Traditionally, engineering jobs were the sort of long-term, stable employment that your parents wished you could find. To be an engineer—of whatever stripe—was to enjoy respect, a healthy income, and the sort of job security that today seems almost mythical. What happened to those secure engineering jobs? Over the last forty years, the United States has been shedding jobs in the real economy, especially in manufacturing, agriculture, and extraction, all of which were rich with engineering jobs. This shift to a service-based economy has devastated the job security of workers across the country, and the once-safe holders of those engineering jobs have found themselves in the same boat as machinists and steelworkers. Where your job went, and what drove the changes that ensure instability in any future engineering jobs, are the subject of some debate.

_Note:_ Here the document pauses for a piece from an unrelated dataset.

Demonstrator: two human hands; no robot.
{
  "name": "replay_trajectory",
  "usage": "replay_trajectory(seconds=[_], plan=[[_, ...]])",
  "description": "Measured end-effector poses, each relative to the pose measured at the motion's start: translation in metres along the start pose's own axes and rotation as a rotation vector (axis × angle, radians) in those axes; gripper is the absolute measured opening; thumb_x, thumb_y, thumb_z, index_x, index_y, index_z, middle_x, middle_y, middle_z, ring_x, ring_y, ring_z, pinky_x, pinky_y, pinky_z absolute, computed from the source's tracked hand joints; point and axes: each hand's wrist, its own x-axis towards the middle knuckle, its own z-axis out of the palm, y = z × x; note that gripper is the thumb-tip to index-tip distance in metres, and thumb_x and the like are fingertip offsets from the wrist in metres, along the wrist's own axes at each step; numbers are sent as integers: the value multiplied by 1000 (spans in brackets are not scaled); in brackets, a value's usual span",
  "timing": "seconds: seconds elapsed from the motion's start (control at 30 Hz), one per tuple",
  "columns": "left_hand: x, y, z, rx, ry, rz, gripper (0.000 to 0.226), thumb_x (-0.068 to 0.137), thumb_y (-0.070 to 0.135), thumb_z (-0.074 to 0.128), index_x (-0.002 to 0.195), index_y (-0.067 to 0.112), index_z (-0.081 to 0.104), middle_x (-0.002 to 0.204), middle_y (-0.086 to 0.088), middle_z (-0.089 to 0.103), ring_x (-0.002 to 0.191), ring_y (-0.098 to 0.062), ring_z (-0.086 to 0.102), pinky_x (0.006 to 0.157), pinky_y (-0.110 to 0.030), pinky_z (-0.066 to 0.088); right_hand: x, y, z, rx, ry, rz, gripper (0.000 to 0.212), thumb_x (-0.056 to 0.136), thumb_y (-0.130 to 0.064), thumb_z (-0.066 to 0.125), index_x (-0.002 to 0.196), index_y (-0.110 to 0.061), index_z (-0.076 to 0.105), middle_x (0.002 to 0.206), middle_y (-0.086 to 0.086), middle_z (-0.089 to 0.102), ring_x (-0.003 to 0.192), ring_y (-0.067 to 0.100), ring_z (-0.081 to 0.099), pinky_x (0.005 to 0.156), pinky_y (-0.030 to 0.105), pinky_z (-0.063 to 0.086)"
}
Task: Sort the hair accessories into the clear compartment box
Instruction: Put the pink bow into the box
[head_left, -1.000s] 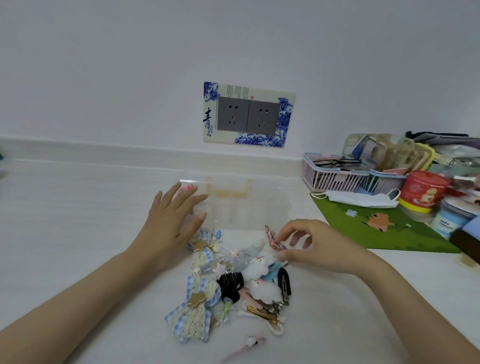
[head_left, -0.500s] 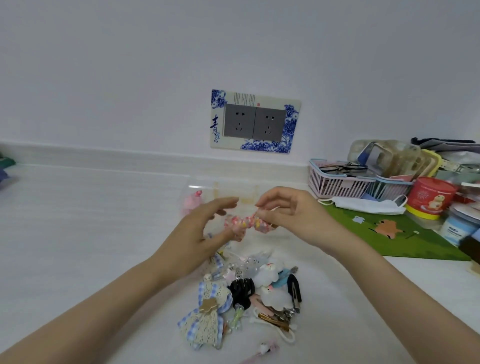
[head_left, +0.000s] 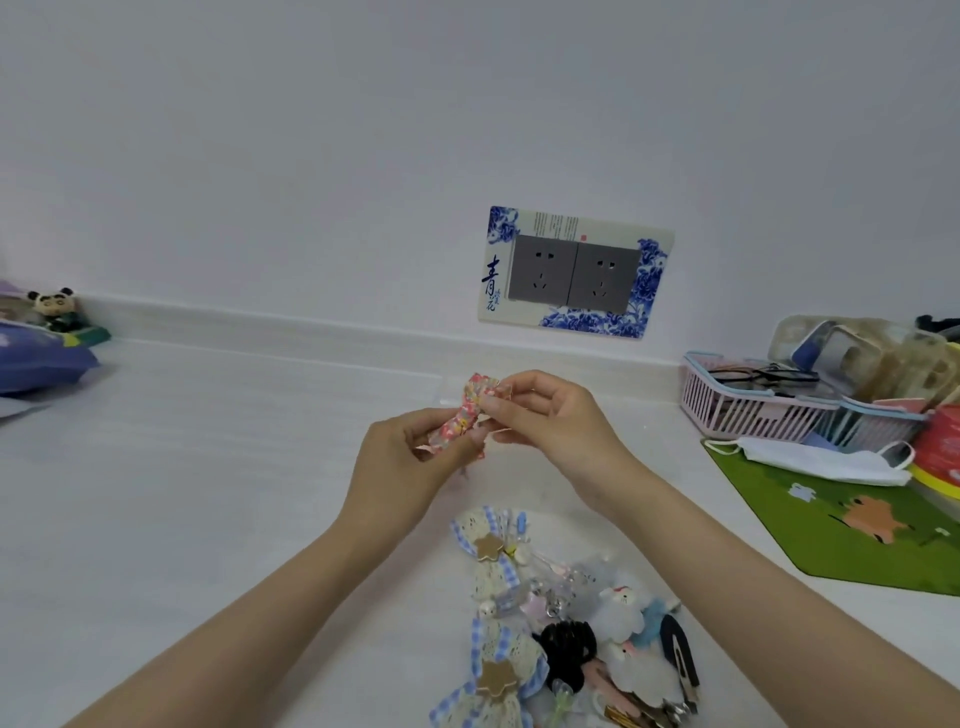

After World War II, the United States was a country on the rise. With a full 50 percent of the world's industrial capacity, the devastation of overseas rivals, and massive state investment in public works, the US was a paradise for educated workers. Engineering jobs were plentiful at the time; as the Interstate Highway System was being planned, major broadcasters were working out the technical hurdles for coast-to-coast television networks, and government agencies such as NASA went on hiring binges. Academic posts were abundant as well thanks to the G.I. Bill sending millions of veterans to college and providing ample opportunity for engineers to apply their knowhow in the classroom.
All of this demand began to slacken in the 1970s. The space race was largely over, the Interstates had been built, and the tenure-track academic engineering jobs had been filled. Where preserving America's engineering jobs would have called for a massive commitment to public works, an exhausted political climate offered few technical opportunities outside of the Pentagon system. As job opportunities declined, through a combination of over-competition and diminishing investment, so went the security engineers had come to expect.
Fostering instability in the job market became official policy in the 1980s. Under the banner of creating a more flexible workforce, economic planners attached to the Reagan Administration, along with allies in Congress and the business community, pursued policies of free trade, the elimination of tariffs, and the general lack of enforcement of labor law—during the period, illegal firings increased by 600 percent—as part of an effort to foster competition among jobseekers. It was at this time that the US Chamber of Commerce began actively encouraging major domestic manufacturers such as GM to relocate overseas.
These trends haven't been reversed. Improved capital flow and the general lowering of barriers have put far more power into the hands of employers relative to even skilled employees. Today, rather than offer a 401(k) plan, an employer who needs a few hundred engineers has a choice between a domestic workforce that's hungry for work and a foreign workforce that will do it for much less money. Conditions of general scarcity make secure-for-life engineering jobs a thing of the past.
The present climate can be rough on engineers. Specialists in older fields, such as chemical and mechanical engineering, face a kind of lost legacy of secure jobs. Newer specialties, such as network security and database management, were born to a world of instability and term contracts. To reverse these trends would require a massive shift in the nation's economic priorities, which suggests that the days of reliable engineering jobs might be long in coming back.